Ofgem usually deals with failed companies by moving their customers to a new supplier, something called the Supplier of Last Resort (SoLR) process.

However Bulb’s size qualified it for the Special Administration Regime (SAR), which means it will run as normal, but with an administrator in charge.

The Ofgem documents, released on Friday, show that the regulator estimates that the SoLR process would have cost the new supplier £1.28 billion.

In comparison, administrators last week estimated that it would cost around £2.1 billion to keep Bulb trading until April.

The Government has unlocked £1.7 billion for the administrators to use to cover these costs.

If Bulb is unable to repay any of this loan, ministers will hike energy bills for households across the country to recoup the Treasury’s money.

Ofgem refused to share the court documents with several publications, including the PA news agency, last week.

They were only released after the Financial Times and Bloomberg applied to the judge.

A lit ring on a gas hob (Yui Mok/PA)
A lit ring on a gas hob (Yui Mok/PA)

In them, Ofgem said it could not be sure that all Bulb’s 1.6 million customers could be transferred to a new supplier successfully, and could not guarantee that the new supplier would not buckle under the costs.

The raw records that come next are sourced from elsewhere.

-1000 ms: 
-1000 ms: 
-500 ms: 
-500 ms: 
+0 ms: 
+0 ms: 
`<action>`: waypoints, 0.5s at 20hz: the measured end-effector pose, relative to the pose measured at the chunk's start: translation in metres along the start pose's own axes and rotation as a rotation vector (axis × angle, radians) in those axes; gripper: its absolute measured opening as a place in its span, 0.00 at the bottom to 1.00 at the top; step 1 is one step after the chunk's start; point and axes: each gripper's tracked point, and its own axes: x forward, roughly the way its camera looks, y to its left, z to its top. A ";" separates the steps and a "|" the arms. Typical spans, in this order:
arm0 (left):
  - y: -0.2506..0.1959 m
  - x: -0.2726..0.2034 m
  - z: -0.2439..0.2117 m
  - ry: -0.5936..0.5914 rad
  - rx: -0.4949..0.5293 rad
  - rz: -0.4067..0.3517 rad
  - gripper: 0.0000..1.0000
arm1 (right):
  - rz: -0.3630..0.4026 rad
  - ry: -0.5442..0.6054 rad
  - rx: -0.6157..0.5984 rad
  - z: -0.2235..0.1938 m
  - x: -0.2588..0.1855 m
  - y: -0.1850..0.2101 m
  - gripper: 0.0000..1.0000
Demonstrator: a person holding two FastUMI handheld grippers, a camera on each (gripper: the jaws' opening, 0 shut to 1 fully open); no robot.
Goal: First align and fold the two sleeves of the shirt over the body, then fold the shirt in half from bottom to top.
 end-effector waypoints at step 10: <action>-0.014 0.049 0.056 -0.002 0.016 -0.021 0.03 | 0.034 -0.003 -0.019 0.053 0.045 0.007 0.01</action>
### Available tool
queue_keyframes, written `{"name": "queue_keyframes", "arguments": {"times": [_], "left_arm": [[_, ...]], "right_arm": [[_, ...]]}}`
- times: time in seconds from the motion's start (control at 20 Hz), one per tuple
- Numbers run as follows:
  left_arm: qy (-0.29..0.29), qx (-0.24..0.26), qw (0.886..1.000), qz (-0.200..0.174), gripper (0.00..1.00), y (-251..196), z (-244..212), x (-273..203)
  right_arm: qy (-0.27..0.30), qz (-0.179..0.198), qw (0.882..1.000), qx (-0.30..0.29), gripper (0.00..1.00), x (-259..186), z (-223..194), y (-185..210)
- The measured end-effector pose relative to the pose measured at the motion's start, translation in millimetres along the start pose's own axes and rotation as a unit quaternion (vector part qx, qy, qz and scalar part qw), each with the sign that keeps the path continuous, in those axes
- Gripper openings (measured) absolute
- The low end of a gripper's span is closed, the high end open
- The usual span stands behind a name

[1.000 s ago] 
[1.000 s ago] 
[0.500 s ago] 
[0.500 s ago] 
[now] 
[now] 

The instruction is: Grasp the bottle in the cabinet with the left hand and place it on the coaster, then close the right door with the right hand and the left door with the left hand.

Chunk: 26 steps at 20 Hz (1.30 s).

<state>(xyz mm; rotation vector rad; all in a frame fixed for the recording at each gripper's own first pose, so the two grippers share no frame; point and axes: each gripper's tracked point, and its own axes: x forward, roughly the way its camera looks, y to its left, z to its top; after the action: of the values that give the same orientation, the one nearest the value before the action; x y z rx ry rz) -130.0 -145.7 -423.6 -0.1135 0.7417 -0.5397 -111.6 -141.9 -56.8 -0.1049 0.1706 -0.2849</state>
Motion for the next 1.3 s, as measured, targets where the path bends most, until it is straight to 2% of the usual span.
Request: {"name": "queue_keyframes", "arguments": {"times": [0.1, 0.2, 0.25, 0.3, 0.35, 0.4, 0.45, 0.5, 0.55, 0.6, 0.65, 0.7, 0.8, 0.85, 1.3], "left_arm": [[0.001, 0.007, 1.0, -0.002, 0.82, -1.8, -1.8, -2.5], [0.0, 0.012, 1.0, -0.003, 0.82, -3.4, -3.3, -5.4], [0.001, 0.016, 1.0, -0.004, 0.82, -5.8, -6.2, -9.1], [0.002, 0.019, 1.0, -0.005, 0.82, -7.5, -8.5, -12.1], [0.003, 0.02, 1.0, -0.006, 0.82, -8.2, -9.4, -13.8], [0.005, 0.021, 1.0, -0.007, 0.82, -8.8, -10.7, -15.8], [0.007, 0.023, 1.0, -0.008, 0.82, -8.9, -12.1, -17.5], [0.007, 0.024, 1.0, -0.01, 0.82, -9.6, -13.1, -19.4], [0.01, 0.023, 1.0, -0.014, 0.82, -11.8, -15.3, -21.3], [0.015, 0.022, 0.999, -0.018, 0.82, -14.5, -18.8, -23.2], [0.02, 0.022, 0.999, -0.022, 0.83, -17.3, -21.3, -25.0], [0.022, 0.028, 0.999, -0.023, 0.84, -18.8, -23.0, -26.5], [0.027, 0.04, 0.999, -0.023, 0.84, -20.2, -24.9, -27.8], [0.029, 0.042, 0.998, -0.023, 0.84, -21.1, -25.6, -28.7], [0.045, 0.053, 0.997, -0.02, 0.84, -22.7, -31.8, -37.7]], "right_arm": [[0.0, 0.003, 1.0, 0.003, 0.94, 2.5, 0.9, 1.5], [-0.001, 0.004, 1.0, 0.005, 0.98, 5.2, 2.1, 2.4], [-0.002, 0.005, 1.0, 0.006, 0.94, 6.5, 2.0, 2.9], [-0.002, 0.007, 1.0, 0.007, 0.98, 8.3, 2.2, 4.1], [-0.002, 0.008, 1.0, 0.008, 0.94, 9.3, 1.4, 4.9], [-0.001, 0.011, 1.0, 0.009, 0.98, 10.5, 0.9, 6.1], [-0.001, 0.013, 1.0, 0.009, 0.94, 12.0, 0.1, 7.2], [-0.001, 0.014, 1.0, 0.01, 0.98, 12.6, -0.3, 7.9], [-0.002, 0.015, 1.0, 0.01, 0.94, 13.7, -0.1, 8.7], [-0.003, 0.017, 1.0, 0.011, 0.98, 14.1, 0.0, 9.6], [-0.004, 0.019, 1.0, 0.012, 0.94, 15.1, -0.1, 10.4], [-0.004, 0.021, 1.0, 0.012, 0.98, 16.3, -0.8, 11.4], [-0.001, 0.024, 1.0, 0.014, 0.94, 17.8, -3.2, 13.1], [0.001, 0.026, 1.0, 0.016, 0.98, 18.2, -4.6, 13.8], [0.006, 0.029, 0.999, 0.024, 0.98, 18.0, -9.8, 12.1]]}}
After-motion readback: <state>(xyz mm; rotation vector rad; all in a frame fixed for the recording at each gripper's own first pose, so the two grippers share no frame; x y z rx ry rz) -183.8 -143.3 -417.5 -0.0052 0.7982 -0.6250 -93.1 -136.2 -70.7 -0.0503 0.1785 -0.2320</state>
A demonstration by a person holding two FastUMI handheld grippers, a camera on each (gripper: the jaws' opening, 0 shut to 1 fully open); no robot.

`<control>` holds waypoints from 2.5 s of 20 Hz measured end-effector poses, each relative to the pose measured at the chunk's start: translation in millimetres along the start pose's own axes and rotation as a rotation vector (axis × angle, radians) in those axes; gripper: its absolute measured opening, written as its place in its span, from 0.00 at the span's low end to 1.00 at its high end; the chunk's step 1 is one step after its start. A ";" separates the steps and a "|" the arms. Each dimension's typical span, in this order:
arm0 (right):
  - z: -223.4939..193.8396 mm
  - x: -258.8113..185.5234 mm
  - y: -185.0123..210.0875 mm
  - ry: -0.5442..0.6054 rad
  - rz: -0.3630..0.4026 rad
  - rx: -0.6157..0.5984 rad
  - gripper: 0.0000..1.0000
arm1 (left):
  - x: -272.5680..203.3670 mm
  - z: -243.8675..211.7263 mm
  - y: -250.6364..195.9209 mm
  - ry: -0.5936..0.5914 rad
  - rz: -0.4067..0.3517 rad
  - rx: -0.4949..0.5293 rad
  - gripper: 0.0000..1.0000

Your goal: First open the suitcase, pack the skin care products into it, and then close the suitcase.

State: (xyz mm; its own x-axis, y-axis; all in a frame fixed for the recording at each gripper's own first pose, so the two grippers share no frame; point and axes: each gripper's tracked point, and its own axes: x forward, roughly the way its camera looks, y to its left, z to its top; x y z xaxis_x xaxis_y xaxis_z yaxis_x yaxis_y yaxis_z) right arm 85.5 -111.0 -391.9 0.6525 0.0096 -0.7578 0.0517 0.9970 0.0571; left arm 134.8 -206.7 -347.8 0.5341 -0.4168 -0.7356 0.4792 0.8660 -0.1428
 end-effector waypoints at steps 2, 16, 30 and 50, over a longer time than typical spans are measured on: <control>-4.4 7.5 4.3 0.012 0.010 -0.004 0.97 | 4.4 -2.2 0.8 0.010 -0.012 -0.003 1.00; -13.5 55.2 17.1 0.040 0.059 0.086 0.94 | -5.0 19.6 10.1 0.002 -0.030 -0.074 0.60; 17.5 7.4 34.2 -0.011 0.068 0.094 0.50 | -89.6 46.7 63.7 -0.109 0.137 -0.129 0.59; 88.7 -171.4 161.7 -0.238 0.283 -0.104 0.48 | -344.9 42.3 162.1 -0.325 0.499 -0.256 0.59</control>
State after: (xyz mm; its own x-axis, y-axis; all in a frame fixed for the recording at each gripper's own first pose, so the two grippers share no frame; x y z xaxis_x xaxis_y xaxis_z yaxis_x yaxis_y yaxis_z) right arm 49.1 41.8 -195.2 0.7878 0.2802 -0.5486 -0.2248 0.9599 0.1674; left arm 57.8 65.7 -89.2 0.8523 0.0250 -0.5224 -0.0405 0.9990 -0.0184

Moving them in this way may “precipitate another, larger … failure in due course”, the regulator said.

The company that took over Bulb’s customers would eventually have been able to claim back any costs.

The SoLR process allows Ofgem to hike bills for all the UK’s consumers in order to reimburse the new supplier for its losses.

But the supplier would have been out of pocket for many months before it was paid back, and the new costs are also applied to household bills all in one go.

Meanwhile while bills will likely go up to cover the cost of Bulb’s special administration, this can be spread out so it hits households at a time when energy prices are not as high as today.

Energy bills are already set to rise by between £80 and £85 per household in the next financial year to cover the cost of a series of failed suppliers entering the SoLR process.

Adding Bulb to this would have meant an extra £45 hike, Ofgem estimated.

It also acknowledged that the energy price cap is likely to be hiked by “several hundred pounds” next year due to rising gas prices.

Ofgem was also concerned that by shifting 1.6 million customers to a new supplier, it might face an investigation from the competition regulator.

The documents also reveal the extent of Bulb’s problems.

The company’s licence conditions means it must keep on supplying energy to its customers as long as it is a functioning business.

At the same time the price of the energy it sells to customers it capped by Ofgem at around £0.67 per therm of gas.

But with recent price spikes it now costs about £2.31 for a supplier to buy a therm of gas on the wholesale market.

This meant that the company estimated it would make losses of more than £80 per month from each of its 1.6 million customers until the price cap is changed in April.

This would cause a total loss of £782 million.